---- Information given
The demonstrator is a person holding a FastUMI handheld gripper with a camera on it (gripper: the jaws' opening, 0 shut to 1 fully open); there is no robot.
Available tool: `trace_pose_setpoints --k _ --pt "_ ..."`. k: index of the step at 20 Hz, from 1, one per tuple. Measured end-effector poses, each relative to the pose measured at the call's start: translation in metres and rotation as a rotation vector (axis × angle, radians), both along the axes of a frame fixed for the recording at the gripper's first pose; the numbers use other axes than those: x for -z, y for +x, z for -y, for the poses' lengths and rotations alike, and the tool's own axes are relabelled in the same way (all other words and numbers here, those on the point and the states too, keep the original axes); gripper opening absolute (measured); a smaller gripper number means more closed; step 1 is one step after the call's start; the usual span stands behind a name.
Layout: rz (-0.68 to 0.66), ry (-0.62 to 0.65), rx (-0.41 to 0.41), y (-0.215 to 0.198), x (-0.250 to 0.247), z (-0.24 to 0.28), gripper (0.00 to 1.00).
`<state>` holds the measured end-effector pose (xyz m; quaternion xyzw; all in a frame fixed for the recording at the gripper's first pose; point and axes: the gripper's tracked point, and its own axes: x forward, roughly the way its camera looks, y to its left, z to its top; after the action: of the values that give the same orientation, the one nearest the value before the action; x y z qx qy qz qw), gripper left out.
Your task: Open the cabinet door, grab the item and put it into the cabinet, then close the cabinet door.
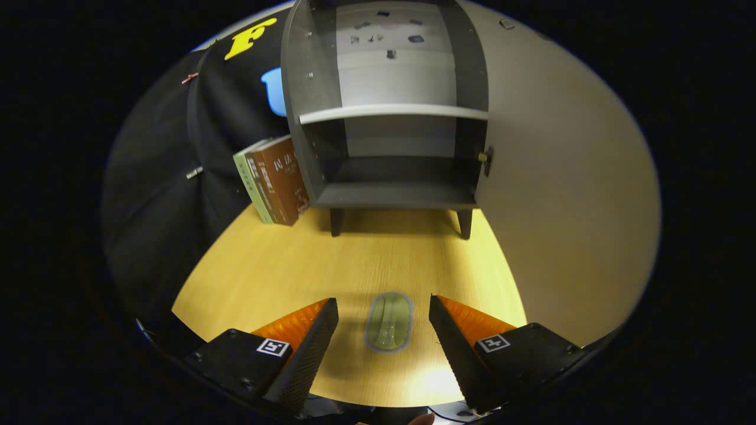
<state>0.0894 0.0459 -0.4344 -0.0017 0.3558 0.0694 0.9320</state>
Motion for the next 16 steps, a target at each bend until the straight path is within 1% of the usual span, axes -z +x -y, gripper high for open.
trace_pose_setpoints --k 3,5,6,7,8,9,12,13,14,15,16 --pt "-0.092 -0.004 0.007 0.002 0.051 0.001 0.99" --pt "-0.152 0.001 0.032 0.005 0.084 0.003 0.99" --pt "-0.173 0.000 0.045 0.005 0.096 0.003 0.96" --pt "-0.182 -0.005 0.056 0.009 0.105 0.005 0.86" --pt "-0.183 -0.013 0.064 0.011 0.111 0.007 0.81" --pt "-0.186 -0.015 0.065 0.012 0.117 0.007 0.74" --pt "-0.202 -0.032 0.079 0.016 0.121 0.010 0.41" --pt "-0.202 -0.027 0.078 0.017 0.120 0.010 0.40" --pt "-0.197 -0.046 0.097 0.017 0.111 0.015 0.30" --pt "-0.204 -0.051 0.096 0.019 0.123 0.017 0.21" --pt "-0.205 -0.054 0.096 0.016 0.118 0.019 0.21"
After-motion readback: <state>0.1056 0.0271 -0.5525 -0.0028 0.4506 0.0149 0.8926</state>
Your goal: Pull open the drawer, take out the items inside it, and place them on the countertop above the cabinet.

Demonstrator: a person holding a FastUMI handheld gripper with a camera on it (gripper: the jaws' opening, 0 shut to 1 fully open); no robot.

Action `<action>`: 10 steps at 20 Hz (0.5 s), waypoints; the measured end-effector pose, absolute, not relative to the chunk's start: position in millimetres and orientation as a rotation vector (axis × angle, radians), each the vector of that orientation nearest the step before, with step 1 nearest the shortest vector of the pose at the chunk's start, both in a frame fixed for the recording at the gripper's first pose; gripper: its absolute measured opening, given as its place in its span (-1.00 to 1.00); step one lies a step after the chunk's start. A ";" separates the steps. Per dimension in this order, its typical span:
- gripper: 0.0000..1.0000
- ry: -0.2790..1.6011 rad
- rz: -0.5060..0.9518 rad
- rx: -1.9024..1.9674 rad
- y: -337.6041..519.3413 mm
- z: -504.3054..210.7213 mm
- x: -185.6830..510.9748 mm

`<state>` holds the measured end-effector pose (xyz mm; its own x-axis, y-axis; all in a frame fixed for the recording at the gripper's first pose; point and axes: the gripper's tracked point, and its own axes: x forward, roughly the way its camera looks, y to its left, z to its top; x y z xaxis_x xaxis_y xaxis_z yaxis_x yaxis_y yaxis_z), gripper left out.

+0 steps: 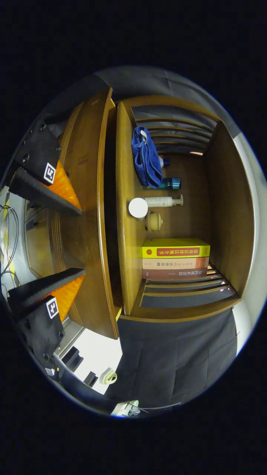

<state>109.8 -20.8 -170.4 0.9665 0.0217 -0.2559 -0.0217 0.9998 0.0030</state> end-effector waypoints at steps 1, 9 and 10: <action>0.91 0.259 0.021 0.004 -19.6 -170.1 116.2; 0.91 0.257 0.014 -0.008 -11.4 -170.4 155.9; 0.91 0.248 0.013 -0.011 -11.8 -169.2 155.5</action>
<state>155.5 -11.8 -169.2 0.9694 0.0117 -0.2451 -0.0146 0.9998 -0.0097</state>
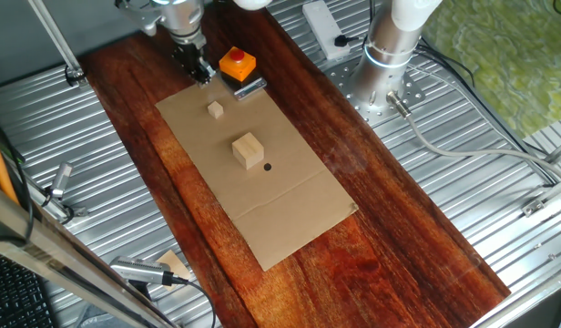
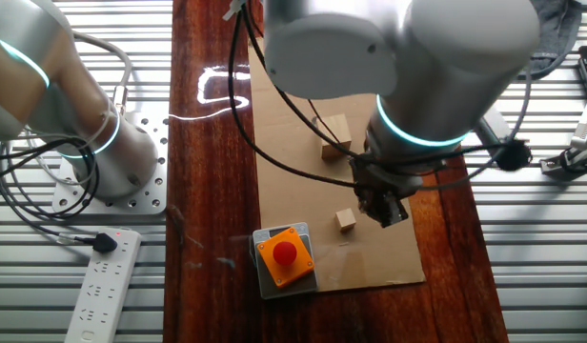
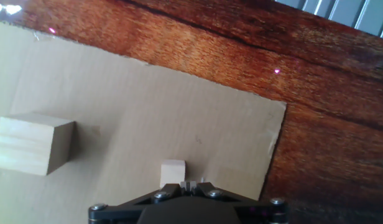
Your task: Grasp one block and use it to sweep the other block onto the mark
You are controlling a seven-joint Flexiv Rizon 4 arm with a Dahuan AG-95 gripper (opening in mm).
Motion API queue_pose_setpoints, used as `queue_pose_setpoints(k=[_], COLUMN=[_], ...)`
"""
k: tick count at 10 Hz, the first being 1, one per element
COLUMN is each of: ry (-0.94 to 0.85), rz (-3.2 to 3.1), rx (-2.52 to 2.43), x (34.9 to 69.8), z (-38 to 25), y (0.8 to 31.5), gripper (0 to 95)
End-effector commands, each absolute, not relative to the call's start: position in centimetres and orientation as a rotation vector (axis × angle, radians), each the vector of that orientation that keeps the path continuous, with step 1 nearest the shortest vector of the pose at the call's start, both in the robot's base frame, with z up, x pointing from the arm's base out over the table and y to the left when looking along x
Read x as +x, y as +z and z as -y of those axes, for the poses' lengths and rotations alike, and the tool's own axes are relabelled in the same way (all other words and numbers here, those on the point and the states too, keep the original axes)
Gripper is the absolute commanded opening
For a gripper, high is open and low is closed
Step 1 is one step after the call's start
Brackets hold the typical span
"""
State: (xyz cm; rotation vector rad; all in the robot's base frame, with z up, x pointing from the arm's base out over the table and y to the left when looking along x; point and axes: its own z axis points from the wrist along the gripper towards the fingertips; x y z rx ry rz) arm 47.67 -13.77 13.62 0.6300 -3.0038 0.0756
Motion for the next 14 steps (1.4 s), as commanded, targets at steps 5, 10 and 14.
queue_pose_setpoints(k=[5, 10, 14], ry=[0.114, 0.053, -0.031], rz=[2.982, 3.005, 3.027], rx=[0.498, 0.449, 0.466], x=[47.8, 47.8, 47.8], z=[13.8, 13.8, 16.3], y=[13.6, 13.6, 10.9], gripper=[0.0, 0.0, 0.0])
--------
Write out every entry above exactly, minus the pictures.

Solution to this problem:
The demonstrator is a person holding a FastUMI handheld gripper with a camera on it (gripper: the jaws' opening, 0 shut to 1 fully open); there is no robot.
Available tool: `trace_pose_setpoints --k _ --pt "_ ..."`. k: index of the step at 20 Hz, from 1, one per tuple. Measured end-effector poses, each relative to the pose measured at the call's start: translation in metres and rotation as a rotation vector (axis × angle, radians), both along the axes of a frame fixed for the recording at the gripper's first pose; the numbers use other axes than those: x for -z, y for +x, z for -y, for the poses' lengths and rotations alike, and the tool's own axes are relabelled in the same way (all other words and numbers here, those on the point and the states too, keep the original axes); gripper opening absolute (measured); a smaller gripper number means more closed; step 1 is one step after the call's start; the usual span stands behind a name.
Layout: rz (-0.68 to 0.66), ry (-0.62 to 0.65), rx (-0.41 to 0.41), y (-0.215 to 0.198), x (-0.250 to 0.247), z (-0.24 to 0.28), gripper (0.00 to 1.00).
`<state>` holds the measured end-effector pose (xyz m; quaternion xyzw; all in a frame fixed for the recording at the gripper's first pose; point and axes: the gripper's tracked point, and its own axes: x forward, roughly the way its camera looks, y to its left, z to its top; after the action: of the values that give the same orientation, the one nearest the value before the action; x y z qx qy qz qw), gripper left out.
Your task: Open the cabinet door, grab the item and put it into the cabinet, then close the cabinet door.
<state>0.0894 0.0459 -0.4344 -0.0017 0.3558 0.0694 0.9320</state>
Motion for the next 16 steps, a target at each bend until the straight path is within 1% of the usual span, axes -z +x -y, gripper high for open.
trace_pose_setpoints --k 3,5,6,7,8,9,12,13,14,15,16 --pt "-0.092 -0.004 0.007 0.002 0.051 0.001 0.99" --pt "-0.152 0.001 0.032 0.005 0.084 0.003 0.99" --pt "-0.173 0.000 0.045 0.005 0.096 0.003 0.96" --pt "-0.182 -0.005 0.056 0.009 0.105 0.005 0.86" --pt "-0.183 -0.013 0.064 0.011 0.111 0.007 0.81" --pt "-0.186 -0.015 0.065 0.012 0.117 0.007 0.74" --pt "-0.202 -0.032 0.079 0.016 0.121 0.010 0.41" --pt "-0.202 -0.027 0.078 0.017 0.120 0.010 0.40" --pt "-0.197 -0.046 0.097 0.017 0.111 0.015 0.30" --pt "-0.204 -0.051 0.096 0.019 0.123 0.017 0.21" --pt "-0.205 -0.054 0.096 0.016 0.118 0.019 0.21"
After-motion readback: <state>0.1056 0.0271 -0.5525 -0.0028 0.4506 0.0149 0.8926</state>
Your goal: Pull open the drawer, take out the items inside it, and place them on the countertop above the cabinet.

Demonstrator: a person holding a FastUMI handheld gripper with a camera on it (gripper: the jaws' opening, 0 shut to 1 fully open); no robot.

Action `<action>`: 10 steps at 20 Hz (0.5 s), waypoints; the measured end-effector pose, absolute, not relative to the chunk's start: position in millimetres and orientation as a rotation vector (axis × angle, radians), each the vector of that orientation nearest the step before, with step 1 nearest the shortest vector of the pose at the chunk's start, both in a frame fixed for the recording at the gripper's first pose; gripper: its absolute measured opening, given as its place in its span (-1.00 to 1.00); step one lies a step after the chunk's start. A ";" separates the steps. Per dimension in this order, its typical span:
- gripper: 0.0000..1.0000
- ry: -0.2790..1.6011 rad
- rz: -0.5060..0.9518 rad
- rx: -1.9024..1.9674 rad
- y: -337.6041..519.3413 mm
- z: -504.3054..210.7213 mm
- x: -185.6830..510.9748 mm

`<state>` holds the measured end-effector pose (xyz mm; its own x-axis, y-axis; all in a frame fixed for the recording at the gripper's first pose; point and axes: the gripper's tracked point, and its own axes: x forward, roughly the way its camera looks, y to its left, z to its top; x y z xaxis_x xaxis_y xaxis_z yaxis_x yaxis_y yaxis_z), gripper left out.

+0 steps: 

<state>109.8 -20.8 -170.4 0.9665 0.0217 -0.2559 -0.0217 0.9998 0.0030</state> end-effector waypoints at steps 1, 9 and 10: <action>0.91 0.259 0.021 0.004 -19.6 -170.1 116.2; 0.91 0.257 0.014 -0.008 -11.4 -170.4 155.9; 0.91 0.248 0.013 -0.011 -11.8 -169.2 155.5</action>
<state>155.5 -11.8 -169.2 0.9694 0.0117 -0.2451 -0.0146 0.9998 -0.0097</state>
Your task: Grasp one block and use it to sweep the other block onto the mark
You are controlling a seven-joint Flexiv Rizon 4 arm with a Dahuan AG-95 gripper (opening in mm).
Motion API queue_pose_setpoints, used as `queue_pose_setpoints(k=[_], COLUMN=[_], ...)`
"""
k: tick count at 10 Hz, the first being 1, one per element
COLUMN is each of: ry (-0.94 to 0.85), rz (-3.2 to 3.1), rx (-2.52 to 2.43), x (34.9 to 69.8), z (-38 to 25), y (0.8 to 31.5), gripper (0 to 95)
End-effector commands, each absolute, not relative to the call's start: position in centimetres and orientation as a rotation vector (axis × angle, radians), each the vector of that orientation that keeps the path continuous, with step 1 nearest the shortest vector of the pose at the call's start, both in the robot's base frame, with z up, x pointing from the arm's base out over the table and y to the left when looking along x
Read x as +x, y as +z and z as -y of those axes, for the poses' lengths and rotations alike, and the tool's own axes are relabelled in the same way (all other words and numbers here, those on the point and the states too, keep the original axes)
Gripper is the absolute commanded opening
For a gripper, high is open and low is closed
Step 1 is one step after the call's start
Brackets hold the typical span
"""
State: (xyz cm; rotation vector rad; all in the robot's base frame, with z up, x pointing from the arm's base out over the table and y to the left when looking along x; point and axes: its own z axis points from the wrist along the gripper towards the fingertips; x y z rx ry rz) arm 47.67 -13.77 13.62 0.6300 -3.0038 0.0756
Motion for the next 14 steps (1.4 s), as commanded, targets at steps 5, 10 and 14.
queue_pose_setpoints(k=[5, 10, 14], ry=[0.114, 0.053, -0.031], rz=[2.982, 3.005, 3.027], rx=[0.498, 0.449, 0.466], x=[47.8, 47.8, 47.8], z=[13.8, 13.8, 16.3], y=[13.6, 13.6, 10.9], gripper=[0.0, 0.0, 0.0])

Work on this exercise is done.